**Problem to solve:** The answer must consist of every line below containing "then".

**Input records:**

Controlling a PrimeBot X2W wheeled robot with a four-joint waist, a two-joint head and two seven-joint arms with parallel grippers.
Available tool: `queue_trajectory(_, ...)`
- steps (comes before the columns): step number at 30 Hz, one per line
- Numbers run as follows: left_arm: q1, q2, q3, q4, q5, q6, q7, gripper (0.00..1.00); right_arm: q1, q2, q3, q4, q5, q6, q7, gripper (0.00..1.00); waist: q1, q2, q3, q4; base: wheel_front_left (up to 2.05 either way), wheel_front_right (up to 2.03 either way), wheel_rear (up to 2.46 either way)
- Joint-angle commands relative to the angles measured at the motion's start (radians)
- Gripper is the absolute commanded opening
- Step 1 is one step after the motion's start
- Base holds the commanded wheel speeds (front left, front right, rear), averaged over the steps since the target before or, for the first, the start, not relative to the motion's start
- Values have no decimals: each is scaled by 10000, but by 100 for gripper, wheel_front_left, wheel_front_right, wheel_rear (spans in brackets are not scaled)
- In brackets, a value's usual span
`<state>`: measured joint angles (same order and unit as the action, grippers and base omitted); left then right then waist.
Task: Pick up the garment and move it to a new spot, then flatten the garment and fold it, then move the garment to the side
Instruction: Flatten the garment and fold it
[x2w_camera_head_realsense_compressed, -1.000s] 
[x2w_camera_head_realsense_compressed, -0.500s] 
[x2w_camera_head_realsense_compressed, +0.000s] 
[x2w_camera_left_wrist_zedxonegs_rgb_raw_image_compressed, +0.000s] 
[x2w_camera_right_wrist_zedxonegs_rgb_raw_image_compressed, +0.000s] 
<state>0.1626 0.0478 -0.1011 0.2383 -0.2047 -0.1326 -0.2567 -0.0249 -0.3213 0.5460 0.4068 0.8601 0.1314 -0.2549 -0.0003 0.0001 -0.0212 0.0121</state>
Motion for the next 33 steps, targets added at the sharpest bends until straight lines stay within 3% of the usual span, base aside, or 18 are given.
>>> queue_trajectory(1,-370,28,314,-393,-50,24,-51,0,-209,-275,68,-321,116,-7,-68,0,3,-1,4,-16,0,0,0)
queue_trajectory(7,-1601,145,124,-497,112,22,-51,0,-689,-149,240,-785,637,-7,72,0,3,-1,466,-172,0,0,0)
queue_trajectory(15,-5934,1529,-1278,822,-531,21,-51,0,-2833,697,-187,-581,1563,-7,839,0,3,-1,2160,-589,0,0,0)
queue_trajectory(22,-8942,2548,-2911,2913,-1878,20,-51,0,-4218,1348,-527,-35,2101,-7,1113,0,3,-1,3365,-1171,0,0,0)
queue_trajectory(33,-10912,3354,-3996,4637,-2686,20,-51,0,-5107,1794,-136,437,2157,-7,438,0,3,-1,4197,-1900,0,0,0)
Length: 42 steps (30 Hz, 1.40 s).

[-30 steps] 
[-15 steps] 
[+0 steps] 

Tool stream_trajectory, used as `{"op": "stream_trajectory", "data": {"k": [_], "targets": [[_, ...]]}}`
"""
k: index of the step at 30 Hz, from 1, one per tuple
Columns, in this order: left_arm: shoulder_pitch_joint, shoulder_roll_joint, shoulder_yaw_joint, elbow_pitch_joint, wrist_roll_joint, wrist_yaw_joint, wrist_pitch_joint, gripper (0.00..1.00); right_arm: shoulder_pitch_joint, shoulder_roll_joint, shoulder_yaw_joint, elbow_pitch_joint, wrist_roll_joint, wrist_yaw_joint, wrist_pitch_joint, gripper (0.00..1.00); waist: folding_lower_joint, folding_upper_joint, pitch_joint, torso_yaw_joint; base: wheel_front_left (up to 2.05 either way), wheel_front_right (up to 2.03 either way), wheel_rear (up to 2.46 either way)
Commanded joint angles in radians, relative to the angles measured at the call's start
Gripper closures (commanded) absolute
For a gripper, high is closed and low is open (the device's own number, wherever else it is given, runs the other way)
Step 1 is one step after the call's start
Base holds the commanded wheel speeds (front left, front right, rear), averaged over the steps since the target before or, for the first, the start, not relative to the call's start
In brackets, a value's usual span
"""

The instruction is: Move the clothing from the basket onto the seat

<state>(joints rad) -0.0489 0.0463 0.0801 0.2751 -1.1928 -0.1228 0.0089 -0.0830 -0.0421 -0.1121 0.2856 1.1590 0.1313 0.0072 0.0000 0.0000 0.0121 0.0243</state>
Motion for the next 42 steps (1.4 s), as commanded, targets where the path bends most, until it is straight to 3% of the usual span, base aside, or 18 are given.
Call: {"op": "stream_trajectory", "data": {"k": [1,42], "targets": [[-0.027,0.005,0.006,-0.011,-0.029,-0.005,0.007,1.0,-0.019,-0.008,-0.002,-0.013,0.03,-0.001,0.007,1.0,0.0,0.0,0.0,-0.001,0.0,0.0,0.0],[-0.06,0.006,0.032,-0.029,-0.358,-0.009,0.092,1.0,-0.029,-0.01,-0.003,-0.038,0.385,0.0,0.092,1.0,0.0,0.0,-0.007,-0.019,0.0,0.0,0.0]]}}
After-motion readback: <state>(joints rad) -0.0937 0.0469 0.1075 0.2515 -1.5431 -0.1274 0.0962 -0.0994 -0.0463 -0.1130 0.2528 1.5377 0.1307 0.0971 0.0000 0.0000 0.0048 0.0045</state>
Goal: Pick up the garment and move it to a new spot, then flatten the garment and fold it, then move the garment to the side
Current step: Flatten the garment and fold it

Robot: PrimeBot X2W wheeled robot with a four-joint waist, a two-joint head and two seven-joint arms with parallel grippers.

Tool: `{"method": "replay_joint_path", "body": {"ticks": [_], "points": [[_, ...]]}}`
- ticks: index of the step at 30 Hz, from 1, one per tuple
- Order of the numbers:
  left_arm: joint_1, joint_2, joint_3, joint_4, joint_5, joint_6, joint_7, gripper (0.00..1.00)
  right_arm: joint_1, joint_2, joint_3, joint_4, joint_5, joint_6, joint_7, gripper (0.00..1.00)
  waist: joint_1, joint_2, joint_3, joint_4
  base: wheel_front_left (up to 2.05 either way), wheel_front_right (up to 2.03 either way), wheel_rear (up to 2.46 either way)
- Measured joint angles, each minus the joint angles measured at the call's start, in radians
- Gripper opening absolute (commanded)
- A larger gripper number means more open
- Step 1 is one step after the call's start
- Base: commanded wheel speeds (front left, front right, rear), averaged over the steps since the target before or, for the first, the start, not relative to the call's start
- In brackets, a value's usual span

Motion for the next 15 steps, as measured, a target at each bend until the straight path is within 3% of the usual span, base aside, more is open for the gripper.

**Response:**
`<state>`: measured joint angles (same order and unit as the action, grippers and base omitted); left then right then waist.
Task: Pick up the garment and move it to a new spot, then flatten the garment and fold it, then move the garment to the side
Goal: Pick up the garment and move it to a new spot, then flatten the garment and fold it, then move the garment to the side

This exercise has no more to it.